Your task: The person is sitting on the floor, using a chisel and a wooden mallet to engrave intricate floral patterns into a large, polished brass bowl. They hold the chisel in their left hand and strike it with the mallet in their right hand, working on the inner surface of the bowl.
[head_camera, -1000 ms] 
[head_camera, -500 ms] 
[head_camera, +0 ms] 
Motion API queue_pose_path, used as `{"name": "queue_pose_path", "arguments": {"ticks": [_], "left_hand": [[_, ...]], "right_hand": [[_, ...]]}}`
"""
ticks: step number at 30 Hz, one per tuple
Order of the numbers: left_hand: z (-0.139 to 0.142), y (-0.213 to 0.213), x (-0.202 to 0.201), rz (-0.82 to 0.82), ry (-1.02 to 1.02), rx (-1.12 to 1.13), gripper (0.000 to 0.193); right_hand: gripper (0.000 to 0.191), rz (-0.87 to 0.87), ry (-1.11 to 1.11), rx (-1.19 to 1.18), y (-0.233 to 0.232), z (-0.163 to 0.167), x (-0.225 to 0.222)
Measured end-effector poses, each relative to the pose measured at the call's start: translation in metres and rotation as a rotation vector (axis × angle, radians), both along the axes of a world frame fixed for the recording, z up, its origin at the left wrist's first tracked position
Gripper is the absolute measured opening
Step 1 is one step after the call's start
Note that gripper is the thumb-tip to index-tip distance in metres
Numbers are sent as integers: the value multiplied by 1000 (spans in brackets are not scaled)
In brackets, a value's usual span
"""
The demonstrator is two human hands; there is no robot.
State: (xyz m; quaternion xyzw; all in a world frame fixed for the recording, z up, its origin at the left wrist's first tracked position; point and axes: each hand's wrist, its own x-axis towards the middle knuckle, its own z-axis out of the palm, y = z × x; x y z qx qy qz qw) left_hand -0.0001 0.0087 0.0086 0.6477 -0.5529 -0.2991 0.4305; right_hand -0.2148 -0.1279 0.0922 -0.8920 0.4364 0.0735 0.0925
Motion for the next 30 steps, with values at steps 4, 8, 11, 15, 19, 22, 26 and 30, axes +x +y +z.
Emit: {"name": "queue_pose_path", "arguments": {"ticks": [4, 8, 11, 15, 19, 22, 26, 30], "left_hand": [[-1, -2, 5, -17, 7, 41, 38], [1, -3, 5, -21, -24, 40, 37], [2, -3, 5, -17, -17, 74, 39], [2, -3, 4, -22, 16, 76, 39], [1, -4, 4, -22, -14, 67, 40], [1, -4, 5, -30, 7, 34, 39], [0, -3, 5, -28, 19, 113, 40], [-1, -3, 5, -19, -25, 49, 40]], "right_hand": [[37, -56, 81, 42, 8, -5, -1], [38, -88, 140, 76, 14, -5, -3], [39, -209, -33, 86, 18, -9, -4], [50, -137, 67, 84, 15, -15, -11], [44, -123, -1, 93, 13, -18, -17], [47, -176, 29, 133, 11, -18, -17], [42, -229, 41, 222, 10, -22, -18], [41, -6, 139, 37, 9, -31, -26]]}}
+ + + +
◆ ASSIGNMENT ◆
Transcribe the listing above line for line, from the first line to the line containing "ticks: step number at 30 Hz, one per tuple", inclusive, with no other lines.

◆ WRITTEN ANSWER ◆
Your task: The person is sitting on the floor, using a chisel and a wooden mallet to engrave intricate floral patterns into a large, polished brass bowl. They hold the chisel in their left hand and strike it with the mallet in their right hand, working on the inner surface of the bowl.
[head_camera, -1000 ms] 
[head_camera, -500 ms] 
[head_camera, +0 ms] 
Motion API queue_pose_path, used as `{"name": "queue_pose_path", "arguments": {"ticks": [_], "left_hand": [[_, ...]], "right_hand": [[_, ...]]}}`
"""
ticks: step number at 30 Hz, one per tuple

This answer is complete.